- _Goal of the exercise_
Find each line of the entries with the string "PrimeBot", please, and copy it.

- _Records from a data collection_
* * * * *
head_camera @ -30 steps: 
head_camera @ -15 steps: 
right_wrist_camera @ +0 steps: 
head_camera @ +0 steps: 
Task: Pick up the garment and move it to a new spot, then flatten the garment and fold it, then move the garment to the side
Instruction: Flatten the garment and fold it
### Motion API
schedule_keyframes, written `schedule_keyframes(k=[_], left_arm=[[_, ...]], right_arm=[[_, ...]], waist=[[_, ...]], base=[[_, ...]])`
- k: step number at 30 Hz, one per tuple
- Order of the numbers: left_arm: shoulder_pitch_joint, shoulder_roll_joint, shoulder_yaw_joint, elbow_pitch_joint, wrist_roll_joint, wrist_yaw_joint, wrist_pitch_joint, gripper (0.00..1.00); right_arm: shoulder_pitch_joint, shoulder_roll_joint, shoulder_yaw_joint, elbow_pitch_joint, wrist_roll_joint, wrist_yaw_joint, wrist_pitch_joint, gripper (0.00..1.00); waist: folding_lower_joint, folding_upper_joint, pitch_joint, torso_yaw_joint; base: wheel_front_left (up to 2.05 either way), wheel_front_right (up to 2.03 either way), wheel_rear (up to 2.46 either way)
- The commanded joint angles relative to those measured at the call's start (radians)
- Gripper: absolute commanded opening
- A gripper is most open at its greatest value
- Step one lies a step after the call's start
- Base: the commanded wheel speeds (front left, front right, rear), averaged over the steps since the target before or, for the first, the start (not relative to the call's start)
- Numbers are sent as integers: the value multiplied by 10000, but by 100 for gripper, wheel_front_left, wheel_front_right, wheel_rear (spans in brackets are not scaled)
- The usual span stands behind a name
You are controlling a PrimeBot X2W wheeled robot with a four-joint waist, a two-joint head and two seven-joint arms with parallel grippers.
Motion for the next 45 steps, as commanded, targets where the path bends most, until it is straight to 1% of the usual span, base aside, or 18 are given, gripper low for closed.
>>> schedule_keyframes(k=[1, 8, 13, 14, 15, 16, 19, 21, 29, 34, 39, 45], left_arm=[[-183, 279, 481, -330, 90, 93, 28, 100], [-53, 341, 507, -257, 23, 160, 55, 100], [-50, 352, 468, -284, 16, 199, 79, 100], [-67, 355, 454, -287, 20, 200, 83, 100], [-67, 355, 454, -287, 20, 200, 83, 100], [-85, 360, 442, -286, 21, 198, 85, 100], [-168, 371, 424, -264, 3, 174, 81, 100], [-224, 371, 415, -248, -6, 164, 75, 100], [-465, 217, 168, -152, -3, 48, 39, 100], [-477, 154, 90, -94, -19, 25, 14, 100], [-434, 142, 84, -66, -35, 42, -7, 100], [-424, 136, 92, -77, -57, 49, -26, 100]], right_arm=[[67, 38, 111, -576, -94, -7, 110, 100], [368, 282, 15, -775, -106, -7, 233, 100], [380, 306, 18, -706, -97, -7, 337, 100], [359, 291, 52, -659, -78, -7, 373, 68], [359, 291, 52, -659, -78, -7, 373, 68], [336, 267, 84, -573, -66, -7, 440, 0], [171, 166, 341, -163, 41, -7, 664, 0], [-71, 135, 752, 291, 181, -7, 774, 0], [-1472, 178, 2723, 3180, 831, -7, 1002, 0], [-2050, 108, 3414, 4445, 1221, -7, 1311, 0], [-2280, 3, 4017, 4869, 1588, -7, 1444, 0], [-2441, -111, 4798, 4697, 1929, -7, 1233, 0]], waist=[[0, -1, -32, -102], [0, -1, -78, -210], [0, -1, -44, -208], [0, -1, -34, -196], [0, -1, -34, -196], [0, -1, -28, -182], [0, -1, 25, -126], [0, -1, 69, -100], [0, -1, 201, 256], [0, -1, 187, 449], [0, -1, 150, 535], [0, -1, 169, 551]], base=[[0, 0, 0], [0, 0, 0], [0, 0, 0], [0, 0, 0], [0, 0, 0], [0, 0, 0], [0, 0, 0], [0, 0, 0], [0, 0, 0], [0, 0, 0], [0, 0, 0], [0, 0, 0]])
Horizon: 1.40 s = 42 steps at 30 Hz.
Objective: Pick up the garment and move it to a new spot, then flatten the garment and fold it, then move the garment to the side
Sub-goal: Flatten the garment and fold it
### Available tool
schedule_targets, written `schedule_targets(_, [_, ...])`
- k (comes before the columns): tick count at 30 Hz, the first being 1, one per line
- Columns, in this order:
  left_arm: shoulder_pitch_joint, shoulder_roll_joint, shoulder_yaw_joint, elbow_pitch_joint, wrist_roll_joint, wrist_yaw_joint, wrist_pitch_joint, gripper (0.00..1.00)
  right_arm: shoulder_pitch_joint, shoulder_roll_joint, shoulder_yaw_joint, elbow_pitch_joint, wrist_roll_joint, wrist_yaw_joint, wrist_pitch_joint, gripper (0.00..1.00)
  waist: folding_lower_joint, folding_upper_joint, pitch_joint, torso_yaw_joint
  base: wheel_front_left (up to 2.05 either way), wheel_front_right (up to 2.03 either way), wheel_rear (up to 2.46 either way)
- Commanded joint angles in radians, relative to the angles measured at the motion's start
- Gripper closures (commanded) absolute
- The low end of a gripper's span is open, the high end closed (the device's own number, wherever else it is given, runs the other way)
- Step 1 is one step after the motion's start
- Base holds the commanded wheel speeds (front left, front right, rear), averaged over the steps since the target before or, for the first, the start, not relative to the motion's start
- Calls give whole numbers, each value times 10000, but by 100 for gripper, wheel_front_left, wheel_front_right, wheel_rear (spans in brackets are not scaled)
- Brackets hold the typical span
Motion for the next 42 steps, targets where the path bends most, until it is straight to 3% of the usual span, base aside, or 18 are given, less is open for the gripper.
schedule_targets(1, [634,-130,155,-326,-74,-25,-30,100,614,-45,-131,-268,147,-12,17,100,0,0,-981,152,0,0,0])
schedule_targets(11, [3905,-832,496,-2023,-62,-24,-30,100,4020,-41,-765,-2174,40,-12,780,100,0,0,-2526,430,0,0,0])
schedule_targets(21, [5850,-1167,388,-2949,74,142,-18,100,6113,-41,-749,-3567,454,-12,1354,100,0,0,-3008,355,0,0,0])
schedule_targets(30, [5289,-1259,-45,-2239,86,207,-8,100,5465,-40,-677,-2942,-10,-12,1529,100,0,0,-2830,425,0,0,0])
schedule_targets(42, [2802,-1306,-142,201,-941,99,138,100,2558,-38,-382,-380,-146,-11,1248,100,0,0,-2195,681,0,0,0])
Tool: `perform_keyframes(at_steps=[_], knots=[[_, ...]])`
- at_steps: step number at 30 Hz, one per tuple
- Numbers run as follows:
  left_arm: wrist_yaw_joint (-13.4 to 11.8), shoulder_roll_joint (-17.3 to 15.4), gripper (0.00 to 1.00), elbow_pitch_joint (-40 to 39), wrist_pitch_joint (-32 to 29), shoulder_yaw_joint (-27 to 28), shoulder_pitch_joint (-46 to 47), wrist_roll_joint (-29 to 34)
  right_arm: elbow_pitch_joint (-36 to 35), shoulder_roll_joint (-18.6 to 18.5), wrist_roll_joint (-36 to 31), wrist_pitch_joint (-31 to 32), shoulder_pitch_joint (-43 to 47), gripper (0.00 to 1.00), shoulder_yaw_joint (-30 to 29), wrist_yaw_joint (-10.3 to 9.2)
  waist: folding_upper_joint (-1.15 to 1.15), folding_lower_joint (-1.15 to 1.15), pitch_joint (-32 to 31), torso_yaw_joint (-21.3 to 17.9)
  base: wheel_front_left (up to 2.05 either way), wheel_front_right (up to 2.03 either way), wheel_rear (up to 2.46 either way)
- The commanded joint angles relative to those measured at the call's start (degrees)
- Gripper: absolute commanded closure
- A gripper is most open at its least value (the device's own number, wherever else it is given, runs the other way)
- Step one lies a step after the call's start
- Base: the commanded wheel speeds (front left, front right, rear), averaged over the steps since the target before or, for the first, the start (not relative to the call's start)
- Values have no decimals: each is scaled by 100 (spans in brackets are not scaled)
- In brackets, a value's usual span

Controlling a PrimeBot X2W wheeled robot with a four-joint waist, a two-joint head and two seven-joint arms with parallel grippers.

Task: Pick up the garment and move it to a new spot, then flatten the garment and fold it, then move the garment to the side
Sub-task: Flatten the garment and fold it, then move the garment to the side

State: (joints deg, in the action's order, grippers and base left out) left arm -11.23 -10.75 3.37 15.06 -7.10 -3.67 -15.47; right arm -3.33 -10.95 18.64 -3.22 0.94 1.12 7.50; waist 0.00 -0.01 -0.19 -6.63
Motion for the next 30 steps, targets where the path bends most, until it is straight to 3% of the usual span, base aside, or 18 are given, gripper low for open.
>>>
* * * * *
- _The answer_
You are controlling a PrimeBot X2W wheeled robot with a four-joint waist, a two-joint head and two seven-joint arms with parallel grippers.
Controlling a PrimeBot X2W wheeled robot with a four-joint waist, a two-joint head and two seven-joint arms with parallel grippers.

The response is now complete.